My problem is straightforward: I have a gradient of a sum that turns out 0 while it shouldn’t be, and it doesn’t match the sum of the gradients separately.

I’ve concocted a simplified example to illustrate. We’re in the probability domain, or rather, the logprob domain, so this is the straightforward approximation of probabilities using a softmax on top of a linear layer. Well, not quite a softmax, because logprobs. There are two output classes.

``````import torch
import torch.nn as nn
import torch.nn.functional as F

feat_dim, out_dim = 1, 2
encoder = nn.Linear(feat_dim, out_dim, bias=False)
nn.init.zeros_(encoder.weight.data)
# Fabricate some one-hot encoded data of batch size 1, good enough
batch_size = 1
input = torch.eye(feat_dim)[:batch_size]
``````

As I said, I have the sum of gradients, or rather a difference really. Below I’ll show the gradients of the linear layer’s weights after backpropagating first the difference, then the summands themselves separately.

``````logits = encoder.forward(input)
norm = torch.logsumexp(logits, dim=1, keepdim=True)
(logits-norm).sum().backward()

logits = encoder.forward(input)
logits.sum().backward()

logits = encoder.forward(input)
norm = torch.logsumexp(logits, dim=1, keepdim=True)
norm.sum().backward()
``````

This gives (annotated):

``````# grad of logits - norm
tensor([[0.],
[0.]])
tensor([[1.],
[1.]])
tensor([[0.5000],
[0.5000]])
``````

The gradients for `logits` and `norm` are exactly what I expected.

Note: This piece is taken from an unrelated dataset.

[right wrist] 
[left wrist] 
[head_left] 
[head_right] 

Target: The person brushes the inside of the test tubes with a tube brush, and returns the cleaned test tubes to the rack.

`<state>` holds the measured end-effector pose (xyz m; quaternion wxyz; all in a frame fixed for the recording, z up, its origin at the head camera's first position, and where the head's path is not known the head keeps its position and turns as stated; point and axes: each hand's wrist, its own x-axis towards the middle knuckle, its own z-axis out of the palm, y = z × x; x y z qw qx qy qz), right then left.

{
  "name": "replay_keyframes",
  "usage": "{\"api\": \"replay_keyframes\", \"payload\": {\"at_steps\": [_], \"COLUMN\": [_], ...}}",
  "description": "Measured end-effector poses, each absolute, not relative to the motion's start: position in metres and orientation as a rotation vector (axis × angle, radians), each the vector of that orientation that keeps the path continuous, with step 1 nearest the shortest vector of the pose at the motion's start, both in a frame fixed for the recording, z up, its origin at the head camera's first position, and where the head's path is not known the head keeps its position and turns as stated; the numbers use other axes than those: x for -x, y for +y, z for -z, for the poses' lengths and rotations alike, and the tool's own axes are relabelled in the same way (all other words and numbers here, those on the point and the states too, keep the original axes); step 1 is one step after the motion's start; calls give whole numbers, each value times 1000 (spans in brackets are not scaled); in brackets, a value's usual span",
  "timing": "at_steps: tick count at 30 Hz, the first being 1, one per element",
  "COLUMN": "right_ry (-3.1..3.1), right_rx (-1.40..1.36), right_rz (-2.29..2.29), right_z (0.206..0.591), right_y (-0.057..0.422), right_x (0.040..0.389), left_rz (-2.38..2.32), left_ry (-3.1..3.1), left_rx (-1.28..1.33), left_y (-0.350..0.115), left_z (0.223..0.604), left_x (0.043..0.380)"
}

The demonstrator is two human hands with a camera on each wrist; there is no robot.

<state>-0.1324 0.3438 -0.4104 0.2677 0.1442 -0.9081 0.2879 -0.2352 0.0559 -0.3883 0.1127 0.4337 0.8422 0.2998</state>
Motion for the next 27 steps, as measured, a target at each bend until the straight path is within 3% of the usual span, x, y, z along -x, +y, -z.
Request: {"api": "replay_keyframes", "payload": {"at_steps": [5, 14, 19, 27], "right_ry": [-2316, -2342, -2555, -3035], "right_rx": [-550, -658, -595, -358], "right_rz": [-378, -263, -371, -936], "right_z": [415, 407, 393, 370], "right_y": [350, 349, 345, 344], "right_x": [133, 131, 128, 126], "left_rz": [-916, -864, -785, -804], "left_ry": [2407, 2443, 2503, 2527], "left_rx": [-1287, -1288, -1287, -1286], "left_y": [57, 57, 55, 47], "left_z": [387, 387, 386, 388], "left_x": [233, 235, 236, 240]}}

I expected the gradient for `logprobs` to be the difference of the gradients of `logits` and `norm`, but that’s not the case. Instead it’s zeros, for no conceivable reason.

I must be missing something incredibly simple. Maybe the gradient of `norm` gets backpropagated multiple times, but I don’t see it. Could anyone shed some light on the issue?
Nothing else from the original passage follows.